→ **EXERCISE OBJECTIVE**
Pull each line containing "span" out of the listing below.

→ **DATASET EXCERPT**
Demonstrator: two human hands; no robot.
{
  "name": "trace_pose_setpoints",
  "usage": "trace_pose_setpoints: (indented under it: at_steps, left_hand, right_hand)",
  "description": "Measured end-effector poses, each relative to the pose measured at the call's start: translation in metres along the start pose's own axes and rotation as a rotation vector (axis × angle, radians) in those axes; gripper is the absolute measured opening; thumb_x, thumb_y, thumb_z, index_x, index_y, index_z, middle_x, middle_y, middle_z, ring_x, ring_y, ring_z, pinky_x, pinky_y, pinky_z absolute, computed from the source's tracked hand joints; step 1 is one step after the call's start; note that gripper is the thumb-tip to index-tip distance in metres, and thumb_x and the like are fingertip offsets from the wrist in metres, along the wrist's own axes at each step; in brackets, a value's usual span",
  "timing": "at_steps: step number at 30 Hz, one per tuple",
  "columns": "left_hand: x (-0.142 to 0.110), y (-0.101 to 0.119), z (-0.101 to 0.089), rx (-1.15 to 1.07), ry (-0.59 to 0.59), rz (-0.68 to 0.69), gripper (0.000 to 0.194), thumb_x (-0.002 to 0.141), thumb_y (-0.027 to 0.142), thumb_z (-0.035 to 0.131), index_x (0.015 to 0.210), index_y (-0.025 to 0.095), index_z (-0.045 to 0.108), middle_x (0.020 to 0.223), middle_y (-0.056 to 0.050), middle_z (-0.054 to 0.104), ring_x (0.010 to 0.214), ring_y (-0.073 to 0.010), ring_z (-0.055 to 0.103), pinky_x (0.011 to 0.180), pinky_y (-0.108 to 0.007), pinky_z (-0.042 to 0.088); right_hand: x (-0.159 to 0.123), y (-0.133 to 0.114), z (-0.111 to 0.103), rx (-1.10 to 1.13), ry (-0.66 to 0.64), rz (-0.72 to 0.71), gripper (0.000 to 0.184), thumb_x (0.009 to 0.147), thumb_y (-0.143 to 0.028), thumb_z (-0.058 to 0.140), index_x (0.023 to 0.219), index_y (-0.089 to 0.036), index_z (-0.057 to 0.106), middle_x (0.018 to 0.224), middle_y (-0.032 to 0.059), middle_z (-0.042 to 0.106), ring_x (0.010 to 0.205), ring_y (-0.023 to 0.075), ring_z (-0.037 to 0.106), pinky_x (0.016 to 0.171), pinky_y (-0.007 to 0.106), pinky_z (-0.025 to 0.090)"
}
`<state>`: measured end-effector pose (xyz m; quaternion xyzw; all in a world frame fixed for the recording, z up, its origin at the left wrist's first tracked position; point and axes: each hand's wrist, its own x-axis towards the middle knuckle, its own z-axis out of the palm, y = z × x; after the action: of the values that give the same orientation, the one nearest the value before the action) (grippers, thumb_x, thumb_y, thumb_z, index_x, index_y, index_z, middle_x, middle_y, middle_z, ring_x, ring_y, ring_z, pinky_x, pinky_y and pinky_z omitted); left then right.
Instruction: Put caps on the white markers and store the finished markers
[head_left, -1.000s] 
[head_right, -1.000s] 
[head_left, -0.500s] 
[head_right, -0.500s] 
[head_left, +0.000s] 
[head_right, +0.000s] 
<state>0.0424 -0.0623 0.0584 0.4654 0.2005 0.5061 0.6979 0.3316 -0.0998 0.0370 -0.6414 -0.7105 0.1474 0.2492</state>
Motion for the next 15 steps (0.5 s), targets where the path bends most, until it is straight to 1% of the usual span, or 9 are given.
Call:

→ **TASK SOLUTION**
  "description": "Measured end-effector poses, each relative to the pose measured at the call's start: translation in metres along the start pose's own axes and rotation as a rotation vector (axis × angle, radians) in those axes; gripper is the absolute measured opening; thumb_x, thumb_y, thumb_z, index_x, index_y, index_z, middle_x, middle_y, middle_z, ring_x, ring_y, ring_z, pinky_x, pinky_y, pinky_z absolute, computed from the source's tracked hand joints; step 1 is one step after the call's start; note that gripper is the thumb-tip to index-tip distance in metres, and thumb_x and the like are fingertip offsets from the wrist in metres, along the wrist's own axes at each step; in brackets, a value's usual span",
Motion for the next 15 steps (0.5 s), targets where the path bends most, until it is straight to 1% of the usual span, or 9 are given.

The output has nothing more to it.